Amundsen decide iniciar a expedição a 11 de Setembro, em condições climáticas ainda muito difíceis, mas o bom-senso fá-lo desistir quatro dias depois e voltar ao acampamento inicial. Ia esperar a chegada da Primavera polar, mais de um mês. Torna a partir a 19 de Outubro, acompanhado de quatro homens, 13 cães e quatro trenós, cada um carregado com cerca de 400 quilos de material e comida.

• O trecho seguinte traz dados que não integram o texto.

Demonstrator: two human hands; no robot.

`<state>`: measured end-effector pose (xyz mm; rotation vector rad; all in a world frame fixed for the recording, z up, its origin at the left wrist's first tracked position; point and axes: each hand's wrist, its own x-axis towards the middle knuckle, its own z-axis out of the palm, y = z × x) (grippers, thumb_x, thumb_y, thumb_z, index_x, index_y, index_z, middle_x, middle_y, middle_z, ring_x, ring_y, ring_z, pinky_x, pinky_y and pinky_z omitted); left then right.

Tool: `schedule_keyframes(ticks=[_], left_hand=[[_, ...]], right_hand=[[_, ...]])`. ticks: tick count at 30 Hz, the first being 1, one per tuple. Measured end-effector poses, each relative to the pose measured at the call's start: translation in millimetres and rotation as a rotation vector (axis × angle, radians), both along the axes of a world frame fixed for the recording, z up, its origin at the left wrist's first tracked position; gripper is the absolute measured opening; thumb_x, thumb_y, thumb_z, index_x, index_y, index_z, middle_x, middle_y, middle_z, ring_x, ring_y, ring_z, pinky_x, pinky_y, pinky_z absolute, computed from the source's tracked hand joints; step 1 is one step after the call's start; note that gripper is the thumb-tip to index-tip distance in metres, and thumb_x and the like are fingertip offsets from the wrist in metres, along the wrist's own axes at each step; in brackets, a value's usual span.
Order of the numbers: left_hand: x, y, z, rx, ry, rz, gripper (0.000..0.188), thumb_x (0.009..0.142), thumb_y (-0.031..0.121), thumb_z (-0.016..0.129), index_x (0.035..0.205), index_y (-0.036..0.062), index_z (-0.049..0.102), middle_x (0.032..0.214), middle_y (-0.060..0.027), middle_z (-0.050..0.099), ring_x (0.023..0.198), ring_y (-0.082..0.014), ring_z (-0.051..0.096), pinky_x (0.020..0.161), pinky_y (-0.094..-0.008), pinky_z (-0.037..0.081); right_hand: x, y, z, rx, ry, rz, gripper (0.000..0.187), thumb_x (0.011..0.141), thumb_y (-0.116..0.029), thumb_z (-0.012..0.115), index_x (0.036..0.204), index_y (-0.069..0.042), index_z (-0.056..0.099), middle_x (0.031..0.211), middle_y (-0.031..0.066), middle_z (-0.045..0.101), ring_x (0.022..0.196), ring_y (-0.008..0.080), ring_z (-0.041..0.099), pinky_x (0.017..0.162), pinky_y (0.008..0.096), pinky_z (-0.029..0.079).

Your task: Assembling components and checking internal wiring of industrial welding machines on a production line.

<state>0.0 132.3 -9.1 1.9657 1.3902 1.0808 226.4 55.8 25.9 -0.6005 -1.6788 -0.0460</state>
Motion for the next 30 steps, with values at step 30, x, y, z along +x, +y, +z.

Pela frente, tinham cerca de 1350 quilómetros para percorrer até ao local onde hasteariam a bandeira da Noruega.

A viagem correu sem percalços de maior e a 14 de Dezembro de 1911 a bandeira da Noruega foi hasteada no planalto que ele baptizou com o nome do seu rei, Haakon VII. Aquela não era apenas a vitória de um grupo de homens, carregava também um significado político, pois a Noruega tornara-se num país independente havia meia dúzia de anos.

No que alguns interpretam como um gesto de arrogância - que não foi, conforme se justifica no seu diário -, Amundsen deixou no Pólo Sul uma carta para ser entregue ao seu rei (caso algo acontecesse à expedição no regresso) e uma carta para Robert Scott, a atestar que chegara. Deixou também víveres que já não iriam ser necessários. A expedição inglesa chegou cinco semanas depois, e Scott guardou as cartas deixadas por Amundsen.

O regresso à Baía das Baleias correu mais ou menos dentro do que Amundsen planeara. Os cães que morriam naturalmente serviam para alimentar os restantes, e a expedição planeara também matar alguns, no regresso, como modo de obter carne fresca. E assim o fizeram.

As expedições de Amundsen não pararam com a conquista do Pólo Sul. Em 1918, voltou ao Árctico para estudar a deriva dos gelos. Mas a ideia de ir também ao Pólo Norte não o abandonava. Durante a década de 1920, fez várias tentativas falhadas para o sobrevoar; só em 1926, a bordo do zepelim Norge, pilotado pelo italiano Nobile e com mais um explorador americano, o consegue fazer. As bandeiras de Itália, Noruega e EUA são lançadas sobre o pólo. Amundsen torna-se assim no primeiro homem a ter estado nos dois pólos do planeta.

Por esses anos, a vida não lhe corre como ele previra. Sem dinheiro para continuar as explorações, torna-se um homem azedo, que desdenha daqueles que antes foram seus amigos. Mas, como se o seu destino estivesse traçado desde há muito tempo, num dia de Maio de 1928 ele recebe a notícia de que o avião do italiano Nobile desaparecera no Árctico. Num gesto de grande altruísmo, Roald Amundsen organiza a equipa de salvamento, e embarca de Tromsø no seu hidroavião Lathan 47 em condições climáticas muito difíceis. A última vez que foi avistado foi perto do arquipélago Svalbard. O seu corpo e o avião nunca foram recuperados, apesar das várias tentativas, uma das últimas em 2004.